Chris Harman

 

A moral majority?

(December 1986)


From Socialist Worker Review, No. 93, December 1986, pp. 30–31.
Transcribed & marked up by Einde O’Callaghan for the Marxists’ Internet Archive.


British Social Attitudes: The 1986 Report
edited by Roger Jowell, Sharon Witherspoon and Lindsay Brook
SCPT, Gower

A BIG SECTION of the left has been beguiled by a horrific myth for the last five years. They have come to believe that Thatcherism has tapped a deep well spring of reactionary, authoritarian attitudes among the mass of people.

Once you accept this myth of ‘authoritarian populism’ there are only two things you can do. You can abandon hope of achieving any sort of positive social change. Or you can begin making concessions to reactionary, authoritarian attitudes in an effort to occupy the ‘main ground’ of political debate.

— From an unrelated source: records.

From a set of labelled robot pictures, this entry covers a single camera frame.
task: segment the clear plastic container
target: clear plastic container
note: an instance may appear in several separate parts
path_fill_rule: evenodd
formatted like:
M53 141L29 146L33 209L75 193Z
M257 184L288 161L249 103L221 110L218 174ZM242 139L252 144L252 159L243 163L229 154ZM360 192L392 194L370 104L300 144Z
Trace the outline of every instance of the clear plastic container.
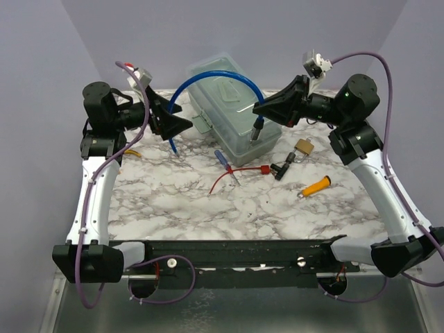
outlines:
M192 77L214 70L245 75L226 53L188 67L187 75ZM250 147L251 130L257 118L252 110L257 97L242 82L226 77L204 78L187 90L191 104L198 113L193 118L195 127L201 133L211 133L237 167L273 149L282 134L279 125L265 119L259 139Z

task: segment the blue tube
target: blue tube
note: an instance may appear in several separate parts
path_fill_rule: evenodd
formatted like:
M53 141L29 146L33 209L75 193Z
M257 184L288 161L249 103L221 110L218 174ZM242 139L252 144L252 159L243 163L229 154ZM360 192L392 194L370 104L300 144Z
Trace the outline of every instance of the blue tube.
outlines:
M188 80L186 80L183 84L181 84L179 86L179 88L176 90L176 92L173 94L173 96L171 97L171 99L169 101L169 104L168 104L169 113L173 112L174 103L178 99L179 95L185 89L187 89L190 85L192 85L196 81L202 80L203 78L211 78L213 76L224 76L226 78L233 78L233 79L238 80L242 83L245 83L256 94L259 104L262 104L264 102L264 97L262 96L260 89L249 78L246 78L245 76L238 74L238 73L234 73L232 71L204 71L203 73L199 73L199 74L193 76L192 78L189 78ZM262 120L263 116L257 116L257 118L259 120ZM169 140L169 144L171 145L171 149L173 150L173 152L177 155L178 150L176 148L176 145L174 144L173 139Z

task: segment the gray wall
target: gray wall
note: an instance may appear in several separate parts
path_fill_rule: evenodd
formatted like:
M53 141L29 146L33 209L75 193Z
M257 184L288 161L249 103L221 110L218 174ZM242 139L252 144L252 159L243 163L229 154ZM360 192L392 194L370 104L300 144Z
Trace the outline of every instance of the gray wall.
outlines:
M380 53L393 74L393 117L389 157L412 199L434 225L444 226L444 2L410 0ZM374 62L368 72L378 86L382 104L372 124L380 135L386 116L386 79ZM425 279L444 280L444 263L434 257L425 263ZM428 289L438 315L444 307L444 288ZM441 316L442 331L444 318Z
M262 88L281 88L303 73L302 54L326 57L377 51L406 0L62 0L102 78L123 87L116 59L154 75L173 89L185 67L227 51ZM349 61L326 86L366 71L371 60Z
M82 88L99 74L58 0L0 7L0 332L38 332L80 190Z

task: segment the orange handle
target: orange handle
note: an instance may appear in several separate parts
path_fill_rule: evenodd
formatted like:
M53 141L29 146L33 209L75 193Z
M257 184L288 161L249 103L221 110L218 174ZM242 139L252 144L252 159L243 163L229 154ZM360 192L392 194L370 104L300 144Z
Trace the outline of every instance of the orange handle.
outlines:
M329 176L325 176L320 182L317 182L311 186L308 186L306 189L303 189L301 194L303 196L311 196L312 194L322 190L326 189L332 184L332 181L330 180Z

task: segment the white marble tabletop
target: white marble tabletop
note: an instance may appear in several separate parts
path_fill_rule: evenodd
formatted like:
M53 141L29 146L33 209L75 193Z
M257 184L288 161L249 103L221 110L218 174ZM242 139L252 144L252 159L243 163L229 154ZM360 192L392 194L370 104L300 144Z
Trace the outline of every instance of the white marble tabletop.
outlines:
M169 99L172 92L160 94ZM179 116L195 115L186 93L178 103ZM383 233L364 188L330 148L330 129L302 120L282 130L272 151L244 167L282 164L299 139L311 137L314 150L304 163L292 164L280 182L259 171L237 173L242 187L224 177L210 197L210 187L225 172L214 156L220 148L216 141L191 128L175 139L177 158L168 142L147 130L133 147L142 158L123 158L111 201L111 239L325 239ZM296 196L325 175L332 180L330 188L304 199Z

This second path has been the one followed first by the Eurocommunist wing of the Communist Party, by independent left academics like Stuart Hall who have moved sharply to the right to join the Marxism Today circus and, most recently, by large numbers of Tony Benn’s one time supporters.

But is the myth itself correct?

Those of us who have stuck to Marxism have always argued against the myth on the grounds that people usually adhere to bundles of quite contradictory ideas. They accept much of what the media tell them. But they also accept attitudes which derive from the particular social group to which they belong, even when these are completely opposed to the media’s message.

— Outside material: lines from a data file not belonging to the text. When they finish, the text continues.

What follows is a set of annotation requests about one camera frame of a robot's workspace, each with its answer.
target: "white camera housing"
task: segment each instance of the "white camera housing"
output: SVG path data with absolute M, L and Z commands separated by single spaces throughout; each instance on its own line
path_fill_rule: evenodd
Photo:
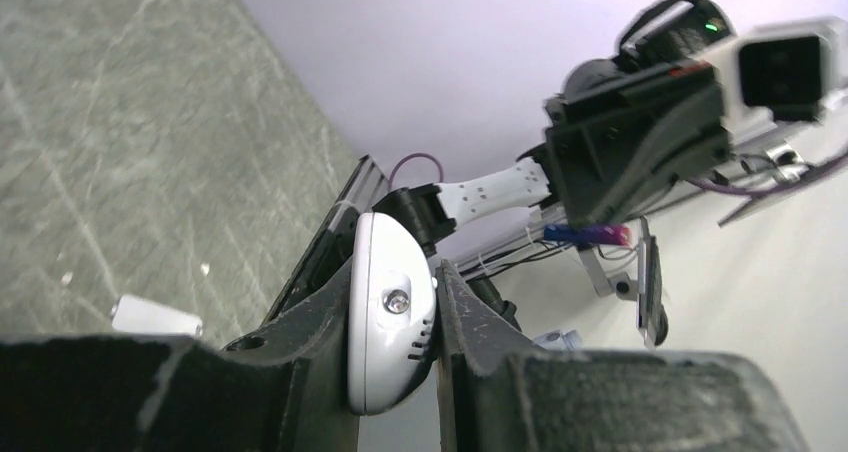
M 380 213 L 359 217 L 348 322 L 348 396 L 358 415 L 406 399 L 430 371 L 435 280 L 415 238 Z
M 848 22 L 837 17 L 819 17 L 808 20 L 780 22 L 764 25 L 727 39 L 703 50 L 692 58 L 709 62 L 716 70 L 716 79 L 724 89 L 725 116 L 723 126 L 733 135 L 734 143 L 745 143 L 750 137 L 761 135 L 775 127 L 772 111 L 766 107 L 748 107 L 742 95 L 739 64 L 740 50 L 751 44 L 778 42 L 786 39 L 817 37 L 821 44 L 821 70 L 819 71 L 825 96 L 820 101 L 821 121 L 832 112 L 835 96 L 843 94 L 848 86 Z M 775 137 L 783 140 L 787 137 Z

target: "gray marble floor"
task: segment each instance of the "gray marble floor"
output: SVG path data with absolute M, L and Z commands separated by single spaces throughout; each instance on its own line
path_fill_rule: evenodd
M 0 0 L 0 333 L 255 327 L 355 166 L 239 0 Z

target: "black plastic part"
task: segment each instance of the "black plastic part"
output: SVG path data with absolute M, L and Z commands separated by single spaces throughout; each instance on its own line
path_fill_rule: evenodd
M 356 451 L 349 285 L 343 265 L 232 352 L 189 337 L 4 337 L 0 450 Z
M 693 352 L 543 350 L 437 271 L 445 452 L 805 451 L 769 379 L 749 361 Z M 710 397 L 704 400 L 704 393 Z
M 633 50 L 623 46 L 637 33 L 661 18 L 672 7 L 688 2 L 692 7 L 661 24 L 644 31 Z M 710 0 L 661 0 L 644 10 L 618 41 L 616 65 L 625 72 L 636 72 L 655 65 L 677 62 L 712 44 L 734 35 L 727 16 Z
M 515 327 L 519 331 L 521 330 L 521 327 L 518 325 L 518 319 L 515 318 L 515 312 L 517 310 L 516 305 L 501 298 L 501 294 L 498 292 L 498 288 L 495 287 L 492 279 L 485 275 L 471 279 L 468 281 L 468 287 L 474 292 L 474 295 L 483 301 L 484 304 L 488 305 L 489 308 L 494 310 L 496 314 L 500 315 L 504 320 L 509 322 L 509 325 Z
M 596 87 L 623 79 L 626 75 L 610 59 L 595 59 L 584 62 L 568 74 L 568 78 L 562 86 L 561 98 L 570 101 Z M 559 119 L 551 117 L 551 120 L 557 121 Z
M 352 193 L 362 170 L 370 162 L 368 157 L 360 159 L 336 200 L 330 208 L 318 232 L 292 271 L 283 290 L 277 296 L 262 323 L 267 323 L 285 310 L 320 289 L 339 268 L 353 255 L 356 236 L 356 221 L 359 212 L 344 202 Z
M 747 164 L 744 163 L 744 161 L 743 161 L 742 168 L 744 169 L 746 166 L 747 166 Z M 713 183 L 718 184 L 718 185 L 725 185 L 725 186 L 728 186 L 728 185 L 731 184 L 730 179 L 728 179 L 726 176 L 724 176 L 722 173 L 720 173 L 717 170 L 713 171 Z
M 424 185 L 414 189 L 397 189 L 383 197 L 374 212 L 393 217 L 409 231 L 421 246 L 424 255 L 436 255 L 436 244 L 454 233 L 456 221 L 445 214 L 437 185 Z
M 767 107 L 775 120 L 816 120 L 826 93 L 822 80 L 824 50 L 818 36 L 742 46 L 739 81 L 745 105 Z
M 544 154 L 525 155 L 537 158 L 573 227 L 623 222 L 671 183 L 730 156 L 722 90 L 708 64 L 658 66 L 563 107 Z

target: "mounting screw hole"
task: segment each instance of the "mounting screw hole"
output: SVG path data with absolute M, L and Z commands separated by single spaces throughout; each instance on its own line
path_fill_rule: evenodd
M 256 350 L 265 345 L 265 339 L 262 337 L 242 337 L 227 346 L 228 351 L 235 352 L 240 350 Z
M 775 159 L 777 165 L 792 165 L 798 160 L 798 154 L 795 152 L 784 152 L 780 154 L 780 157 Z

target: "black cable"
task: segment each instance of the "black cable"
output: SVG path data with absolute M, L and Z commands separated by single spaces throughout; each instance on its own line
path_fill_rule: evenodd
M 566 245 L 556 247 L 554 249 L 547 248 L 546 250 L 536 252 L 535 254 L 533 254 L 529 257 L 525 257 L 521 260 L 517 260 L 515 262 L 510 262 L 508 264 L 504 264 L 503 266 L 501 266 L 500 269 L 496 270 L 495 272 L 492 272 L 491 274 L 487 274 L 487 277 L 489 277 L 491 279 L 492 277 L 496 277 L 496 276 L 506 272 L 507 270 L 510 270 L 513 267 L 517 267 L 521 264 L 528 264 L 530 262 L 538 262 L 540 260 L 548 259 L 550 257 L 553 257 L 557 254 L 562 253 L 565 250 L 570 249 L 571 247 L 573 247 L 572 244 L 566 244 Z
M 615 257 L 611 257 L 611 256 L 608 256 L 604 253 L 604 251 L 603 251 L 603 249 L 601 249 L 600 245 L 596 247 L 596 250 L 598 251 L 598 257 L 600 257 L 604 260 L 608 260 L 608 261 L 626 260 L 626 259 L 630 258 L 630 256 L 633 255 L 633 253 L 636 251 L 636 249 L 626 249 L 627 250 L 626 253 L 621 254 L 621 255 L 617 255 Z
M 530 245 L 532 245 L 532 244 L 528 242 L 526 244 L 521 245 L 520 247 L 516 247 L 514 249 L 510 249 L 510 250 L 507 250 L 507 251 L 504 251 L 504 252 L 499 252 L 499 253 L 489 257 L 488 259 L 486 259 L 485 264 L 501 260 L 504 257 L 509 257 L 510 255 L 518 252 L 519 250 L 524 250 L 527 247 L 530 247 Z M 474 265 L 474 267 L 471 267 L 470 269 L 463 270 L 461 273 L 462 273 L 462 275 L 473 274 L 474 272 L 477 272 L 478 270 L 482 269 L 483 265 L 485 265 L 485 264 L 476 264 L 476 265 Z

The relative balance of the different sets of ideas in people’s heads changes with the ups and downs of the struggles they are forced into. So no opinion poll, however thorough, can grasp the full complexity of people’s ideas. The best that can be done is to give a glimpse of what the balance is like at any moment in time.

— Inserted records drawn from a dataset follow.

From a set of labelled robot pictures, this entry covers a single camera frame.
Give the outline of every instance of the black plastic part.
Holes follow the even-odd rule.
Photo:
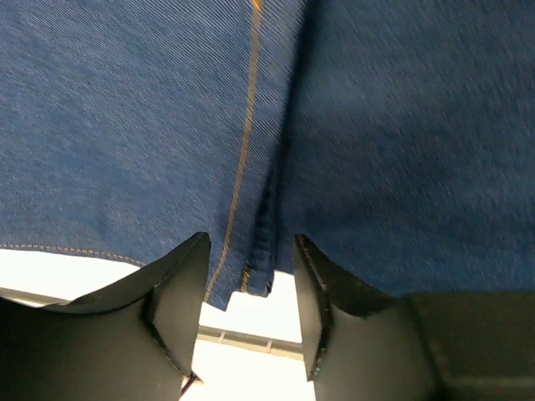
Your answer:
[[[394,299],[296,238],[303,356],[317,401],[535,399],[535,292]]]
[[[0,399],[176,401],[191,358],[210,239],[68,305],[0,299]]]

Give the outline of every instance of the denim fabric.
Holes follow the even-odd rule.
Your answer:
[[[302,232],[391,294],[535,288],[535,2],[318,2],[284,135]]]
[[[295,233],[393,294],[533,288],[534,19],[0,0],[0,243],[143,266],[208,231],[220,308],[267,295]]]
[[[1,0],[0,243],[142,266],[209,231],[211,302],[224,307],[242,284],[301,7]]]

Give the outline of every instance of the seam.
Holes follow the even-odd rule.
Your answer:
[[[39,245],[39,244],[7,244],[3,243],[0,244],[0,249],[19,249],[19,250],[34,250],[34,251],[56,251],[56,252],[62,252],[62,253],[79,253],[83,255],[92,255],[92,256],[102,256],[108,259],[115,259],[120,261],[127,261],[130,263],[133,263],[137,266],[144,266],[145,263],[142,261],[137,261],[136,259],[133,259],[128,256],[118,255],[116,253],[108,253],[108,252],[101,252],[101,251],[94,251],[92,249],[84,249],[84,248],[71,248],[71,247],[65,247],[65,246],[47,246],[47,245]]]
[[[240,153],[240,161],[237,167],[236,181],[234,183],[234,191],[232,193],[231,208],[228,216],[227,233],[225,234],[225,241],[223,243],[223,250],[217,269],[211,277],[210,282],[206,288],[206,295],[204,301],[207,302],[211,295],[211,291],[217,282],[227,260],[228,249],[236,218],[237,202],[240,197],[240,189],[242,188],[243,176],[245,174],[245,167],[247,157],[249,155],[249,141],[251,139],[252,125],[254,122],[254,105],[257,95],[257,76],[260,53],[260,27],[262,22],[262,0],[252,0],[252,22],[251,22],[251,53],[249,56],[249,80],[247,83],[247,114],[245,124],[243,126],[242,150]]]
[[[247,287],[249,285],[249,279],[251,278],[251,265],[249,262],[245,264],[245,269],[243,269],[243,278],[242,278],[242,285],[240,286],[241,292],[247,292]]]

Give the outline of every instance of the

This is what the latest British Social Attitudes Report does.

It is fascinating reading despite these limitations. For it refutes most of the contentions about ‘authoritarian populism’.

It shows that on a whole range of important issues the shift in recent years has been away from right wing and reactionary positions.

Just to take a few examples:

There are two issues on which the ‘moral majority’ really is the majority.

The first is that of the death penalty: 77 percent favour it for murder in the course of a terrorist act, 71 percent for murder of a police officer and 66 percent for other murders.

The other is homosexuality. Here people’s own experiences seem to have done less to break inherited prejudices than anywhere else.

Sixty nine percent believe sex with someone of the same sex is always or mostly wrong as against 16 percent who believe it is rarely or never wrong. And only 36 percent of people believe it is acceptable for a homosexual to be a school teacher as against 54 percent who think it is unacceptable.

The answers to both questions show a move to the right of about 5 percent since 1983 – presumably as a result of the media labelling AIDS as the ‘gay plague’.

But these two issues alone are not enough to even begin to justify the ‘authoritarian populist’ line.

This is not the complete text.